L’Asie centrale reste un espace énergétique clé. Le Kazakhstan dispose d’environ 30 milliards de barils de réserves prouvées (12ᵉ mondial). Le Turkménistan, avec plus de 50 000 milliards de m³ de gaz, est la quatrième puissance gazière du monde. L’Ouzbékistan occupe la 14ᵉ place avec 1,8 billion de m³. Le Tadjikistan et le Kirghizstan, eux, possèdent un immense potentiel hydroélectrique encore très peu exploité.

Naturellement, la région attire les grandes puissances, ce qui nourrit une compétition féroce pour s’y ancrer.

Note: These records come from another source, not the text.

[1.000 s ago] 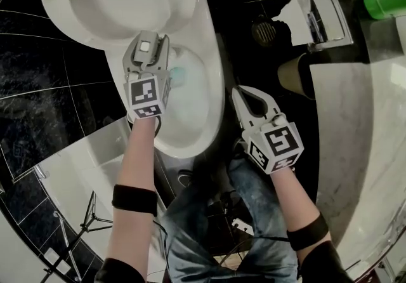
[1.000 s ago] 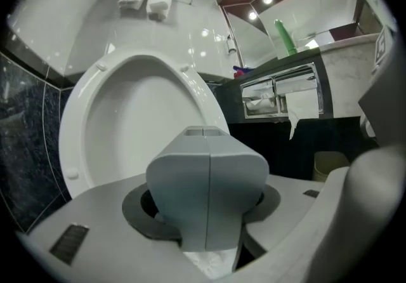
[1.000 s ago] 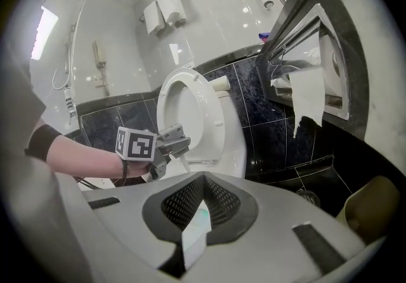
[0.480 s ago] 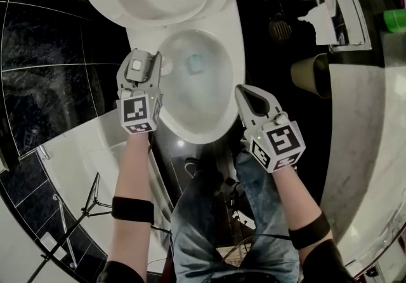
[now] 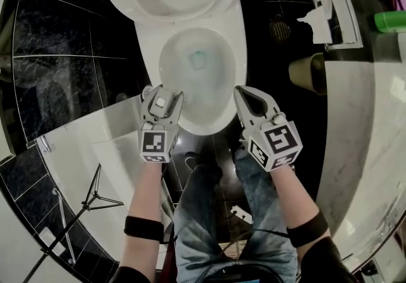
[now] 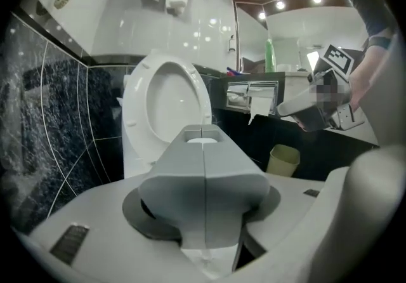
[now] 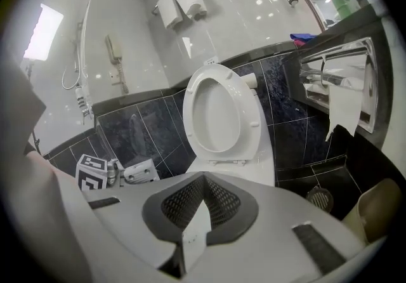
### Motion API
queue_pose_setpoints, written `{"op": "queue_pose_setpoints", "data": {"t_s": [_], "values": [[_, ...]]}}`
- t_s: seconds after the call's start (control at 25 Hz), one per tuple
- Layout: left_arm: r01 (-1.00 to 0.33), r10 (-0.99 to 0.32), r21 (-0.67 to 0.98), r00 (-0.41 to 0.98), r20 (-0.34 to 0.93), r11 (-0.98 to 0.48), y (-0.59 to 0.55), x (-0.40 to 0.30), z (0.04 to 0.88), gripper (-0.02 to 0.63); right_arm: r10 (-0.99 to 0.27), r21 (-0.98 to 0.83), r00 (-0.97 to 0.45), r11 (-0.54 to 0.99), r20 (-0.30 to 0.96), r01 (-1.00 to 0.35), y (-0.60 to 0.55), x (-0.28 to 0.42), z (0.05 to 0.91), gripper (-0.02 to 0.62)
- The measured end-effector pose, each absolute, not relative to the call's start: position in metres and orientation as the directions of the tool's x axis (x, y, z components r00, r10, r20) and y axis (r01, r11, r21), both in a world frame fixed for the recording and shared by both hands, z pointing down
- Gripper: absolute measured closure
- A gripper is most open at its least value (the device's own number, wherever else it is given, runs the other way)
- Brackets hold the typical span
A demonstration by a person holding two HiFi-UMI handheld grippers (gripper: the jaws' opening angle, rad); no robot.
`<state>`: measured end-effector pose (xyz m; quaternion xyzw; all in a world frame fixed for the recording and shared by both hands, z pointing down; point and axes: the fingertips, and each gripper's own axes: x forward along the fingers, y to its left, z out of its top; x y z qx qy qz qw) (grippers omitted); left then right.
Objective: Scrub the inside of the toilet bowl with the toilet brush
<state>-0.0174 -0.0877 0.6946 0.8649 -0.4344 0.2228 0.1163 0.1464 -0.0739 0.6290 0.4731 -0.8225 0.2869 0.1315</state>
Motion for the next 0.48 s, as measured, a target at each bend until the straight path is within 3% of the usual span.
{"op": "queue_pose_setpoints", "data": {"t_s": [0.48], "values": [[-0.750, -0.617, 0.218, 0.645, 0.451, -0.625, -0.058, 0.085, 0.679, 0.362, -0.755, -0.350, -0.429, 0.279, 0.495, -0.894, -0.063, 0.203, 0.625, 0.589]]}}
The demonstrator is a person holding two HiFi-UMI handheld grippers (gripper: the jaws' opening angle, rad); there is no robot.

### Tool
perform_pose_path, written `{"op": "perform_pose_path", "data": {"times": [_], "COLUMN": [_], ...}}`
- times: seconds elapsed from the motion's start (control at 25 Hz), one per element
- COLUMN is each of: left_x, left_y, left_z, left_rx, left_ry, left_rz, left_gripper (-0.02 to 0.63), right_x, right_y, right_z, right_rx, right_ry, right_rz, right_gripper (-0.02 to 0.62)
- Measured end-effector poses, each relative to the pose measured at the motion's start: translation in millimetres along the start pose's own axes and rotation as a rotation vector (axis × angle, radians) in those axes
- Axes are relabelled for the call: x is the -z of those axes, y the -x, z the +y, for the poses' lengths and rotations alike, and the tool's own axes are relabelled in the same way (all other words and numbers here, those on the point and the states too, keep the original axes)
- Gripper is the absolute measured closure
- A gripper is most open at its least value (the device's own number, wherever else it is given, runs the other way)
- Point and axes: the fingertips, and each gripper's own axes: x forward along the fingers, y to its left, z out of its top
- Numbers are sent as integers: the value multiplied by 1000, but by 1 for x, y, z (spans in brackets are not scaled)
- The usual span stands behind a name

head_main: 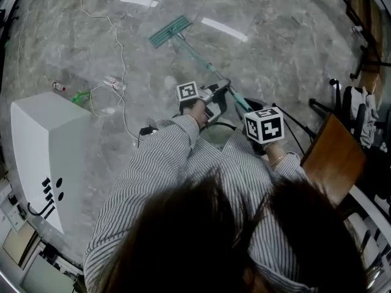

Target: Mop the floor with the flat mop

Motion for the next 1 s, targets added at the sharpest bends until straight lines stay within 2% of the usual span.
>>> {"op": "perform_pose_path", "data": {"times": [0.24,0.76,1.0], "left_x": [43,47,52], "left_y": [-6,-8,-5], "left_z": [26,36,47], "left_rx": [-80,-75,-91], "left_ry": [-100,-113,-112], "left_rz": [110,56,64], "left_gripper": [463,462,462], "right_x": [39,50,64], "right_y": [27,25,21], "right_z": [-14,-20,-20], "right_rx": [-16,2,1], "right_ry": [24,54,65], "right_rz": [35,31,74], "right_gripper": [482,483,483]}}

L’Occident y a d’ailleurs pris une avance décisive dans les années 1990, lorsque les nouveaux États indépendants avaient un besoin pressant de capitaux. Chevron, ExxonMobil, Shell, TotalEnergies, BP, ENI — tous sont présents depuis des décennies au Kazakhstan, contrôlant environ 70 % de son secteur pétrolier. La Russie et la Chine sont loin derrière.

Mais côté gaz, la Chine domine

Le principal client du gaz turkmène reste la Chine, qui en importe 30 milliards de m³ par an via le gazoduc Asie centrale–Chine. Trois branches fonctionnent déjà ; une quatrième permettrait de porter les livraisons à 65 milliards de m³.

Pékin coexploite également le gisement géant de Galkynysh — près de 27 000 milliards de m³ avec les champs de Yashlar et Garakol — et investit dans d’autres projets comme celui de l’Amou-Daria. Il a dépassé depuis longtemps la Russie et l’Iran, jadis dominants dans le gaz turkmène.

Dès lors, le futur « anneau » est inévitablement lié à la Chine — bien plus qu’à la Russie — et porte autant une charge politique que financière.

Un précédent : l’« anneau électrique »

L’idée d’un « anneau gazier » n’a rien d’un caprice isolé. La région a déjà connu un « anneau électrique » durant l’ère soviétique (années 1960–1970), une structure intégrée permettant de compenser les fluctuations saisonnières. L’été, Tadjikistan et Kirghizstan exportaient leur surplus d’électricité ; l’hiver, ils stockaient l’eau et recevaient de l’énergie de leurs voisins.

Après la chute de l’URSS, le système s’est effondré, miné par l’absence de gestion centralisée, les divergences tarifaires et les tensions politiques. Plusieurs tentatives ont suivi, mais à ce jour, l’anneau ne fonctionne toujours pas pleinement. Les réseaux sont vieillissants, les pertes atteignent parfois 20 % (davantage en zones périphériques) et certaines républiques misent désormais sur des projets nucléaires — là encore avec la Chine et la Russie.

Le parallèle avec l’anneau gazier saute aux yeux : théoriquement réalisable, mais exigeant une volonté politique forte, des investissements massifs et une grande finesse dans la gestion des partenariats extérieurs, qui s’empresseront de se positionner dès les premières étapes du projet.